** Dataset extract follows **
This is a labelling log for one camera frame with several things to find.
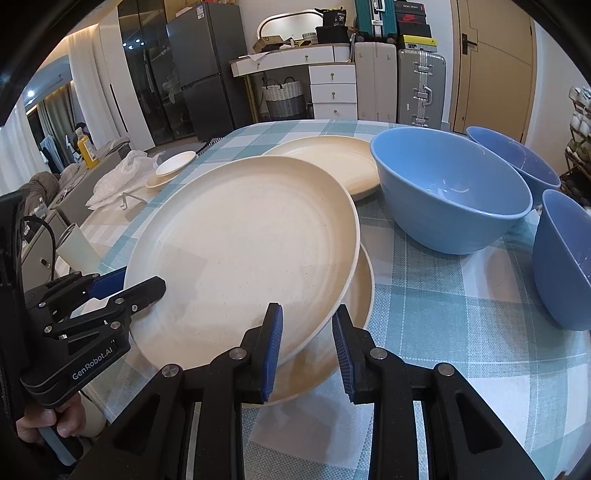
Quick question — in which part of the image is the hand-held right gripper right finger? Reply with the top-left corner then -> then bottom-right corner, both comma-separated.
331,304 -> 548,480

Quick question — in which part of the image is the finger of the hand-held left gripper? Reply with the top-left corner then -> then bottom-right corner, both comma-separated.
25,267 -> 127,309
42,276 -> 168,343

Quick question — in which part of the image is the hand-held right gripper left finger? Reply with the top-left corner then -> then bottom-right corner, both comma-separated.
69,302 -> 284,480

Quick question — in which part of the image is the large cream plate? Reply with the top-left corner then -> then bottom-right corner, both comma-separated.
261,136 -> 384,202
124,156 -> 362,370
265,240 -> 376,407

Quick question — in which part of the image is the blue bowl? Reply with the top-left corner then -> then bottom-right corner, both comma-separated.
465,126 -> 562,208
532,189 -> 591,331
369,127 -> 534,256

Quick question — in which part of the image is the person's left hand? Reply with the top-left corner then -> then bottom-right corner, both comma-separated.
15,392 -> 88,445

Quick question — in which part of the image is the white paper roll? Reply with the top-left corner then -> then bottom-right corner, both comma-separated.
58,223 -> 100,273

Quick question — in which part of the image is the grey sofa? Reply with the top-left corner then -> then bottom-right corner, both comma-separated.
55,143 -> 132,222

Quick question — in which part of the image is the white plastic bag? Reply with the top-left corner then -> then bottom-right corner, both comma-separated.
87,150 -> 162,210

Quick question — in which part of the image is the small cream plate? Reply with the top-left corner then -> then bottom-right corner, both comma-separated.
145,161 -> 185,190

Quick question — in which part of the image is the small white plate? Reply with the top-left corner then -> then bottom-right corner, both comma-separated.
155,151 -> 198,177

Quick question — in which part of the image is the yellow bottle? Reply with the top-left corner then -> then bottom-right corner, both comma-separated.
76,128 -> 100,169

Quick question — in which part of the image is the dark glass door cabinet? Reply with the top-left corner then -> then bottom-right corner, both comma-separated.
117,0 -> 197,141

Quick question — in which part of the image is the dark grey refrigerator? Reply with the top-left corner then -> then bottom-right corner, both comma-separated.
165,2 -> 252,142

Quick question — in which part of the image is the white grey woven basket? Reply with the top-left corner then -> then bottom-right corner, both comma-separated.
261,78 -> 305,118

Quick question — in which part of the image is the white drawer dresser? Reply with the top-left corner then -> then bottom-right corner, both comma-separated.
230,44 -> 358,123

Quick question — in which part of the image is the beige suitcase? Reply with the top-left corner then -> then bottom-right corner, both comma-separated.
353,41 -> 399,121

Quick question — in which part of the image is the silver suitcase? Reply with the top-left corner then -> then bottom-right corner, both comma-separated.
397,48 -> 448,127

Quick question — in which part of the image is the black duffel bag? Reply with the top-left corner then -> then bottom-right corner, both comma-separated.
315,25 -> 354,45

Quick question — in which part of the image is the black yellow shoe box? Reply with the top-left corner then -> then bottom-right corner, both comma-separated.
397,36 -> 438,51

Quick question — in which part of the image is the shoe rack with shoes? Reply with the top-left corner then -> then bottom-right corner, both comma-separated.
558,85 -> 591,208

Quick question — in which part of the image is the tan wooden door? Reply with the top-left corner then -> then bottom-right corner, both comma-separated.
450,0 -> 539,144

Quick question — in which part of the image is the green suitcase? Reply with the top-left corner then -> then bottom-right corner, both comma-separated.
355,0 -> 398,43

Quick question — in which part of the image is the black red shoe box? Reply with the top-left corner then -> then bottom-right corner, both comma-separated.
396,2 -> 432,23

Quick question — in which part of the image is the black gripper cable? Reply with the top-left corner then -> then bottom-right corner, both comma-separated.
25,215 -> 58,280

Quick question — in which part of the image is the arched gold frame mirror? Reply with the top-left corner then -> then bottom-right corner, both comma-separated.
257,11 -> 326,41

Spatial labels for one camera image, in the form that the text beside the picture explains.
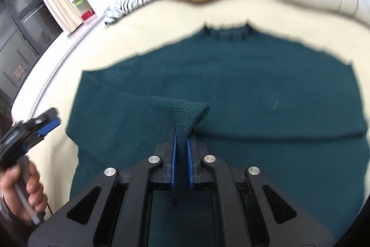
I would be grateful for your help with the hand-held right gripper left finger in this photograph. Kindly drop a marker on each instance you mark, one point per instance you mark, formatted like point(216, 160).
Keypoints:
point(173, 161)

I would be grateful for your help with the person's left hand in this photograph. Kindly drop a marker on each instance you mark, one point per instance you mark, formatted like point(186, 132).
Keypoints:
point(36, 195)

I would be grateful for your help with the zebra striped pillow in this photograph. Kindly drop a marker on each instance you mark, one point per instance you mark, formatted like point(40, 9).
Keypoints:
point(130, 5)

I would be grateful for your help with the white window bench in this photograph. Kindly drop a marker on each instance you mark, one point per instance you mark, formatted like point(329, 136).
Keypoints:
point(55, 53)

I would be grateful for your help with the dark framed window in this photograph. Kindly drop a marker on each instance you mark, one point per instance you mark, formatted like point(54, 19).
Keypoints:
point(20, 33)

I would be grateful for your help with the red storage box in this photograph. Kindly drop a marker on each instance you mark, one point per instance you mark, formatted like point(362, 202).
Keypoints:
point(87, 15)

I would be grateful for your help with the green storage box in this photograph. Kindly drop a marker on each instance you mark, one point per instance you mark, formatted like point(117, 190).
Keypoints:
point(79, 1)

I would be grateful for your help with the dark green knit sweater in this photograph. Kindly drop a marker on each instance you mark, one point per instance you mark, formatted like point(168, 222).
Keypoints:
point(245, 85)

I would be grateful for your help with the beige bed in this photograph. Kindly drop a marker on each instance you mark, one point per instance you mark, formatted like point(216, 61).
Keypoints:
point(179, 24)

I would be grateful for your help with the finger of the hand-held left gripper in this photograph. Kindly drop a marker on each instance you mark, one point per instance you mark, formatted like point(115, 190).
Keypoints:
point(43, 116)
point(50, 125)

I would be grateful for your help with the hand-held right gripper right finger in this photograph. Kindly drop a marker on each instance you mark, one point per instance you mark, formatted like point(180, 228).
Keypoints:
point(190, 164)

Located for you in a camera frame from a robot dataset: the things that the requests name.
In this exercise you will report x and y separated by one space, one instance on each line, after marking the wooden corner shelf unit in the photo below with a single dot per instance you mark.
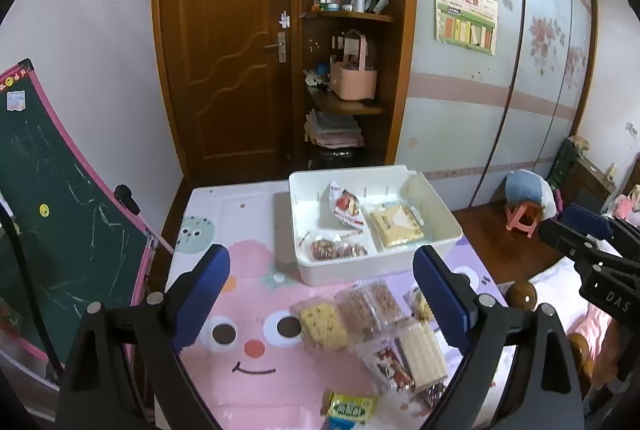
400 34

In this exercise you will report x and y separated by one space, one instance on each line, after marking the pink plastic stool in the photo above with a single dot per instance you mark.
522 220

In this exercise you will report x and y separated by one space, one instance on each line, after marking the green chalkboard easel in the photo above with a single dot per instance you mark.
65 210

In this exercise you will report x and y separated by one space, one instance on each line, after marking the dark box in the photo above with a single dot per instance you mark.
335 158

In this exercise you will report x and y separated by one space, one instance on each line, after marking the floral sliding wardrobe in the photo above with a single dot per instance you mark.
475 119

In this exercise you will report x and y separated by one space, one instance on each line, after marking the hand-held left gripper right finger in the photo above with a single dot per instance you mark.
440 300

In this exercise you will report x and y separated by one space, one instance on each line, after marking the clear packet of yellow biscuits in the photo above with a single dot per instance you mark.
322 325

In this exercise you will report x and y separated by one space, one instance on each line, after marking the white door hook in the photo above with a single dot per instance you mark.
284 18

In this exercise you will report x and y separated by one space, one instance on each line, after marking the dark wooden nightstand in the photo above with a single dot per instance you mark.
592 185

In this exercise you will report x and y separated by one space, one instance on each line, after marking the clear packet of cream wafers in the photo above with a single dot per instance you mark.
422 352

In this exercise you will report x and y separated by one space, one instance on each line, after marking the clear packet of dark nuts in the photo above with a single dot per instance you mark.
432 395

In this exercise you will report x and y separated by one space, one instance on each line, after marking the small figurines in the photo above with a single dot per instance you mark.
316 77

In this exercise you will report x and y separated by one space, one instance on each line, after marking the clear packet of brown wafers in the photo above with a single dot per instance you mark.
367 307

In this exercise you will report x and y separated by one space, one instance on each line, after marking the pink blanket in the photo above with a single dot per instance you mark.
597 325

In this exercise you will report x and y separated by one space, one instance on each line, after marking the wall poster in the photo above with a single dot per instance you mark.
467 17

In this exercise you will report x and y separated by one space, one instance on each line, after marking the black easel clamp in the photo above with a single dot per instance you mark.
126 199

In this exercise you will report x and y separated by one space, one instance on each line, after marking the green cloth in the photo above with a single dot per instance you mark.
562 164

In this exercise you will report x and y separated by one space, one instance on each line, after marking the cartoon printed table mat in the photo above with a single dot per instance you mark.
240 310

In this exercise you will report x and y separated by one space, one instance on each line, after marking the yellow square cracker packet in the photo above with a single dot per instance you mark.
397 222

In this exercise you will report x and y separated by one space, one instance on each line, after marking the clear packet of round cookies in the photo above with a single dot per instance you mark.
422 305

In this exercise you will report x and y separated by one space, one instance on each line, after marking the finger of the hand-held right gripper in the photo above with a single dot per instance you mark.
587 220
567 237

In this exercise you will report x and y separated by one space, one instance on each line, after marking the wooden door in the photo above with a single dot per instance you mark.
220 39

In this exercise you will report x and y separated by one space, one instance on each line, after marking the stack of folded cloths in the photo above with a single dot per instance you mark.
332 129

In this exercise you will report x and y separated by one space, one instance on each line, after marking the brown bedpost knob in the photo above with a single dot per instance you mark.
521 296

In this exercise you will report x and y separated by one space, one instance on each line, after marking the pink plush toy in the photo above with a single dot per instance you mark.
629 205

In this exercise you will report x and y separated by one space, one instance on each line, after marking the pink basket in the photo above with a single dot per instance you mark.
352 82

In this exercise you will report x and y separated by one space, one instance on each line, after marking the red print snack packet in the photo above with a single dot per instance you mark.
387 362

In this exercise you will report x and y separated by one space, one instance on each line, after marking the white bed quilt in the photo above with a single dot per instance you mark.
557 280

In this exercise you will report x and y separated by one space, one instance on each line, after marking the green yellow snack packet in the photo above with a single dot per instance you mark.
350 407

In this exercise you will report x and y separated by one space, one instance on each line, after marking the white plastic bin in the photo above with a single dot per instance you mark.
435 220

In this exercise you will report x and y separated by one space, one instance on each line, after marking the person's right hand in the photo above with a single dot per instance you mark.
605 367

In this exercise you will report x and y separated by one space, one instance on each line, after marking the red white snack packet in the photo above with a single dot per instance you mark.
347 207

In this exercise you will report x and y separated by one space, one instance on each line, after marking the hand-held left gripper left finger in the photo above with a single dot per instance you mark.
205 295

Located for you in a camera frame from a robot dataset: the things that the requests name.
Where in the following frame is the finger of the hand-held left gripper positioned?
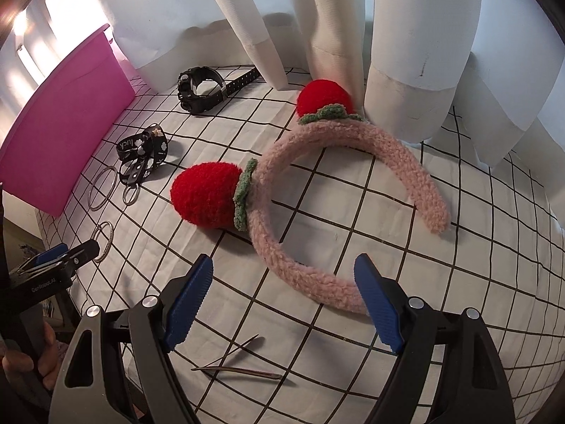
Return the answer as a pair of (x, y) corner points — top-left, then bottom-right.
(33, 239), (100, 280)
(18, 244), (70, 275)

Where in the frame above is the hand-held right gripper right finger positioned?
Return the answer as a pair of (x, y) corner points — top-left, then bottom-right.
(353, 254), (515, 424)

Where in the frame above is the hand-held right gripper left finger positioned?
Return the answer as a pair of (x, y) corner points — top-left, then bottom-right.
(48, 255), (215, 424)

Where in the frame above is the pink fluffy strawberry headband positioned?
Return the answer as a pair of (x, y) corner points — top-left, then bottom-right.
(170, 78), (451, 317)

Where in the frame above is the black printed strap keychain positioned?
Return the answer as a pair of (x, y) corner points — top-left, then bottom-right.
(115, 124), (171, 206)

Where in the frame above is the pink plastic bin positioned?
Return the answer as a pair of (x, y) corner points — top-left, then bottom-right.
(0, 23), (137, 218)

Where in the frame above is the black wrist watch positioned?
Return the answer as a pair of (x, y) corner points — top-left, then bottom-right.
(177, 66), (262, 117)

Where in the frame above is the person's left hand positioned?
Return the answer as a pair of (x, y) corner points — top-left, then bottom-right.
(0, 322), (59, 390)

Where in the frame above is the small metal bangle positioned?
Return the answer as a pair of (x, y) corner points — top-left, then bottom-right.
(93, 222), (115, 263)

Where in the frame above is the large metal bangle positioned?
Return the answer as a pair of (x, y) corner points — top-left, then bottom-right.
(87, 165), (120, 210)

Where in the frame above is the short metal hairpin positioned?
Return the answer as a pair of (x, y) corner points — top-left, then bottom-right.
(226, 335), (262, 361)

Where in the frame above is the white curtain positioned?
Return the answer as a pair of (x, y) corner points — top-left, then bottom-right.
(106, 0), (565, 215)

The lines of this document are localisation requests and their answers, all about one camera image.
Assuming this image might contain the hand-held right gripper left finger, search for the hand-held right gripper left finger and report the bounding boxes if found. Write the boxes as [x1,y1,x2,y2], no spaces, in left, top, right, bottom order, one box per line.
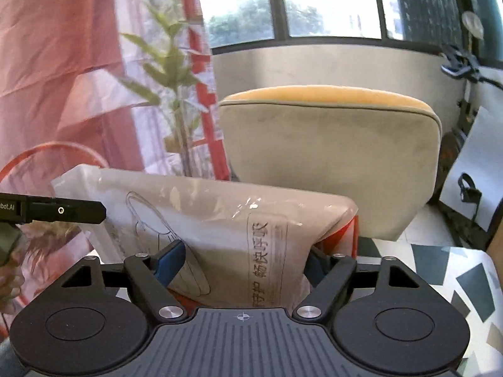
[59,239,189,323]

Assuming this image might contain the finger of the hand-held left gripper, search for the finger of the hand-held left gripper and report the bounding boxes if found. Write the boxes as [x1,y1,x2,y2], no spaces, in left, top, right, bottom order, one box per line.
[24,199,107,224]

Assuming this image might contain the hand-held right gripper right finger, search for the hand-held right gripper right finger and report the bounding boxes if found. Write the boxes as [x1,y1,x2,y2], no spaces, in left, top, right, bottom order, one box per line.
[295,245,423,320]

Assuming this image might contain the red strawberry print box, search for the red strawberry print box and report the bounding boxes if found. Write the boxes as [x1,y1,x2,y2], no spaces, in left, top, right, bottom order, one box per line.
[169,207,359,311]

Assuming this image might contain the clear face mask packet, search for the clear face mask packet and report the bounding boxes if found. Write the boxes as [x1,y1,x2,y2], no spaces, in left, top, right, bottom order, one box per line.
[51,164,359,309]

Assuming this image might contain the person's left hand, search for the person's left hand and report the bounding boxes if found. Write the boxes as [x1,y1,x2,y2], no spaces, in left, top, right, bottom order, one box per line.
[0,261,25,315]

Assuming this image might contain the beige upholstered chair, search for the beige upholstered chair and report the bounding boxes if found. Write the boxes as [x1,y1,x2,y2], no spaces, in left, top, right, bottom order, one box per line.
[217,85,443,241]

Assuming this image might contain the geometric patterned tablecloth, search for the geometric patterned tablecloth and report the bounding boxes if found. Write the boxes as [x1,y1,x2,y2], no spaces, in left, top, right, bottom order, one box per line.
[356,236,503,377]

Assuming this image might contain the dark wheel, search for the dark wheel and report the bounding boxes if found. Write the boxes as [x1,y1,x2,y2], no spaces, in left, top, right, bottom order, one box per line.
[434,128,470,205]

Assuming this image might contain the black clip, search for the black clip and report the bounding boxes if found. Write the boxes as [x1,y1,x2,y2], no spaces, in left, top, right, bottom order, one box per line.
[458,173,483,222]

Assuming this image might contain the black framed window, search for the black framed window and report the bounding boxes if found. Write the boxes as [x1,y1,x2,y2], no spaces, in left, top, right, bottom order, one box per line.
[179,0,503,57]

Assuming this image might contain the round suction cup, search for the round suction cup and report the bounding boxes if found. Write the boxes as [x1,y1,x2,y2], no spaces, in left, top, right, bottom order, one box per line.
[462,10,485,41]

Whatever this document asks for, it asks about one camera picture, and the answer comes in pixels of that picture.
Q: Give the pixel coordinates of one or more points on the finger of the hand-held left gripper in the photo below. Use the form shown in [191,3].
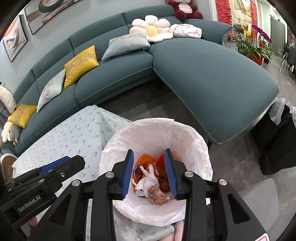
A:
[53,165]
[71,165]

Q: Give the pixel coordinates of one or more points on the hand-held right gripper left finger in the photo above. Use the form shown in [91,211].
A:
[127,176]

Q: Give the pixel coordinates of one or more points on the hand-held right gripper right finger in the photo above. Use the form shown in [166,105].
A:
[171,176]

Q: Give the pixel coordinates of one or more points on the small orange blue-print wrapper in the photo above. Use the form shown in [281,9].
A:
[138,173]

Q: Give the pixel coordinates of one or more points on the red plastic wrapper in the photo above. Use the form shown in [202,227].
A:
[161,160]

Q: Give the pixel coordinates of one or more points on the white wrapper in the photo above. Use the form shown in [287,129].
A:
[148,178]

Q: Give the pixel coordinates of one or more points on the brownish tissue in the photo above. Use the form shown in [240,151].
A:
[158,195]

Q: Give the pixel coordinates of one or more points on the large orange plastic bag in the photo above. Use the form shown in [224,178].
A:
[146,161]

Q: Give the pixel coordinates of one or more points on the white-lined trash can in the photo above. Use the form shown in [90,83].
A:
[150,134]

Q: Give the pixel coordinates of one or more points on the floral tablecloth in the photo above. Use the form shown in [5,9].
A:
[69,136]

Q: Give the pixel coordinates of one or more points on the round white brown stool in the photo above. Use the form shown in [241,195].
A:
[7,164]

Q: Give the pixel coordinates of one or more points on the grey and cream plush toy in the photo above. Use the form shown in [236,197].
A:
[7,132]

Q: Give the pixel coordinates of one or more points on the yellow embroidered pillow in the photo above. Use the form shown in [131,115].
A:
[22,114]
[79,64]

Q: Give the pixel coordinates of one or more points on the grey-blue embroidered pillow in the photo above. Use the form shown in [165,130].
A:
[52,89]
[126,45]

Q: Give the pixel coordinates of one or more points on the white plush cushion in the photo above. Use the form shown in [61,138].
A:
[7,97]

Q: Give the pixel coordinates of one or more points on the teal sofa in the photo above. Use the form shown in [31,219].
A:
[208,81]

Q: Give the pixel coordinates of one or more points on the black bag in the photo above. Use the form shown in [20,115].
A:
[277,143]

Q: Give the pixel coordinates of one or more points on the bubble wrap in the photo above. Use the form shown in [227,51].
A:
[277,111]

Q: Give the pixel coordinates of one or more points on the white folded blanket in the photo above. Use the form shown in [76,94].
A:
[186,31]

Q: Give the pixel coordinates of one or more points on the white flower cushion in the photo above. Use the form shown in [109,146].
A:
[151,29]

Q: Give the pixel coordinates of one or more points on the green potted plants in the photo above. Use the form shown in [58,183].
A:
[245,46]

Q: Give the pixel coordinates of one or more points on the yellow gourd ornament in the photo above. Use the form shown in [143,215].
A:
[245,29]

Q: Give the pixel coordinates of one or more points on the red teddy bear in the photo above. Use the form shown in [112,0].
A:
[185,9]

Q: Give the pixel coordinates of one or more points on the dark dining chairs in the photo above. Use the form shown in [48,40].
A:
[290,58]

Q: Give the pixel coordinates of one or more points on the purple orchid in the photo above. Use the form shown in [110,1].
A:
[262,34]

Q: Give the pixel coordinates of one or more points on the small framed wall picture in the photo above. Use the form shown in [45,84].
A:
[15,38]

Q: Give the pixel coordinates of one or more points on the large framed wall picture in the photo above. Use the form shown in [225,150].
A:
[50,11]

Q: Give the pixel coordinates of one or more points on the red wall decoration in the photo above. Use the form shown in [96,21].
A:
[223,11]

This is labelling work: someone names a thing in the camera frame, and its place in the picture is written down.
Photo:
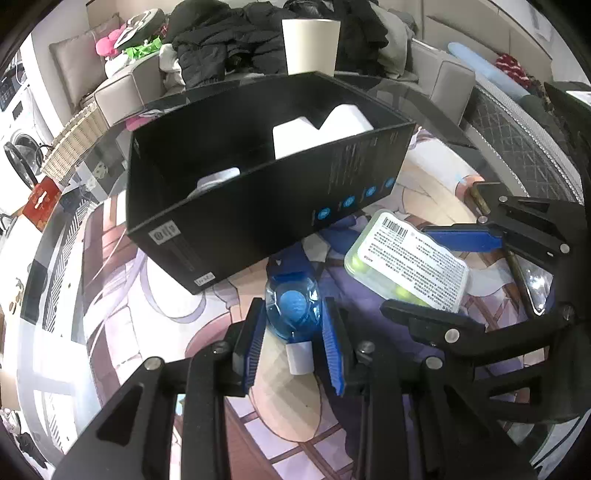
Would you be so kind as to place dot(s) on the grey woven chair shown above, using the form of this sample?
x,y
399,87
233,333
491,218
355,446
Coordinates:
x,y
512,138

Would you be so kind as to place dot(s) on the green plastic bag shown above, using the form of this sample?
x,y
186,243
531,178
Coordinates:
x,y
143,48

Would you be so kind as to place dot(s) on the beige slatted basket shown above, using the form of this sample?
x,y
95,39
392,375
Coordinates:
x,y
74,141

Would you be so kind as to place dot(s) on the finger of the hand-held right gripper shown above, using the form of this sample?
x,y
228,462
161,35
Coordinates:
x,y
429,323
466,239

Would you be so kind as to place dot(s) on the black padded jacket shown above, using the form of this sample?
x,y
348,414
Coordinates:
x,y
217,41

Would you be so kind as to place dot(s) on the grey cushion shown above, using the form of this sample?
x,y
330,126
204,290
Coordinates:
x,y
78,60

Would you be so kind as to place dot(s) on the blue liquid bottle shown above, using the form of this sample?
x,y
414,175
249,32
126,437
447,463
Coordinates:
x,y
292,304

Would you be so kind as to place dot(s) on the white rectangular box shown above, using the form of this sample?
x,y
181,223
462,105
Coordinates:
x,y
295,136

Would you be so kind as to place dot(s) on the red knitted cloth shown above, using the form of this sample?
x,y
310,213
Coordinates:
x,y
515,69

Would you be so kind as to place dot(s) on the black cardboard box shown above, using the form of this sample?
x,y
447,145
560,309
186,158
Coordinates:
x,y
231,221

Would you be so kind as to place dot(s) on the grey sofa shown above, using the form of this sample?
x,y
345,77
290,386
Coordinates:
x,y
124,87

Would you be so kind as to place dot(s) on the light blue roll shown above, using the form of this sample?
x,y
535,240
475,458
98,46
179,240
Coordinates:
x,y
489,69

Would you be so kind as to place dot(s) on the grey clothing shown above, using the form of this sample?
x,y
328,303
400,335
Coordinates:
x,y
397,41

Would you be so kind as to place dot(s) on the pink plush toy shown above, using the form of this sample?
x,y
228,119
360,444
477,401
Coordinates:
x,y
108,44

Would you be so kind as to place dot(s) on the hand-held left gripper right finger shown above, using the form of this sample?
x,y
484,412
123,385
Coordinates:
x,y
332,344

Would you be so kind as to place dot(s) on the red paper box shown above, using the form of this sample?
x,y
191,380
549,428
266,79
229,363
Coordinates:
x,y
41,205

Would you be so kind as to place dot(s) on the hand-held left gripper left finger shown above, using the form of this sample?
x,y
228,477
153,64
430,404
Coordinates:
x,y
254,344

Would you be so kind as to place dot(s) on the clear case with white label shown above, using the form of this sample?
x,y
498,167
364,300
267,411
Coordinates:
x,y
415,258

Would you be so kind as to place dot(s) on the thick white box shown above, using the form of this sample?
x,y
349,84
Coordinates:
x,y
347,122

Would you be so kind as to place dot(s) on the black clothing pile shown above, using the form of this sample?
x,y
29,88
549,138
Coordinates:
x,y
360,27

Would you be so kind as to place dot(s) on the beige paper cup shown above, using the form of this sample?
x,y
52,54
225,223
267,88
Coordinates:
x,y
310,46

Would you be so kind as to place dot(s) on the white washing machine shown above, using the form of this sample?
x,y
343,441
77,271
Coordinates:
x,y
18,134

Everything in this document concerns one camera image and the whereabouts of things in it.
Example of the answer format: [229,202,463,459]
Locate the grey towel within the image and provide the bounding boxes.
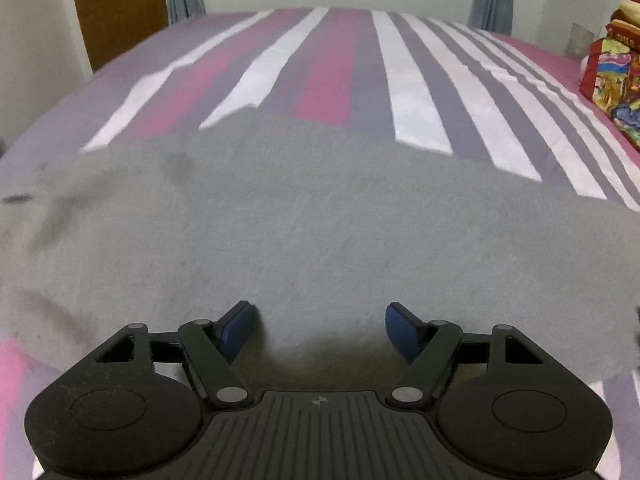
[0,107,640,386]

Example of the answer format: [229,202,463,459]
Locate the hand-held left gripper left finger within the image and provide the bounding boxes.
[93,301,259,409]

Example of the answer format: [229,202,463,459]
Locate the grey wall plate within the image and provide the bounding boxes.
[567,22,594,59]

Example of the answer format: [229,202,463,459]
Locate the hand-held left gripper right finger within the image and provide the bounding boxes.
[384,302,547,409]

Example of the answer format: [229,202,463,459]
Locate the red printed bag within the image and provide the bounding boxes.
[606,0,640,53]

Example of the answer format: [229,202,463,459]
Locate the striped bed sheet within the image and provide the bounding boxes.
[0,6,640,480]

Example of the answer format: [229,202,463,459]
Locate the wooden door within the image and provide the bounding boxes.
** End of Dataset extract **
What is expected: Search the entries above for the string "positioned". Copy each line in which it appears.

Answer to the exercise:
Where in the following frame is the finger of the hand-held left gripper positioned?
Where in the frame above is the hand-held right gripper right finger positioned?
Where in the frame above is the hand-held right gripper left finger positioned?
Where in the frame above is the pink fluffy strawberry headband positioned?
Where in the frame above is the black printed strap keychain positioned?
Where in the frame above is the pink plastic bin positioned?
Where in the frame above is the black wrist watch positioned?
Where in the frame above is the person's left hand positioned?
Where in the frame above is the small metal bangle positioned?
Where in the frame above is the large metal bangle positioned?
Where in the frame above is the short metal hairpin positioned?
Where in the frame above is the white curtain positioned?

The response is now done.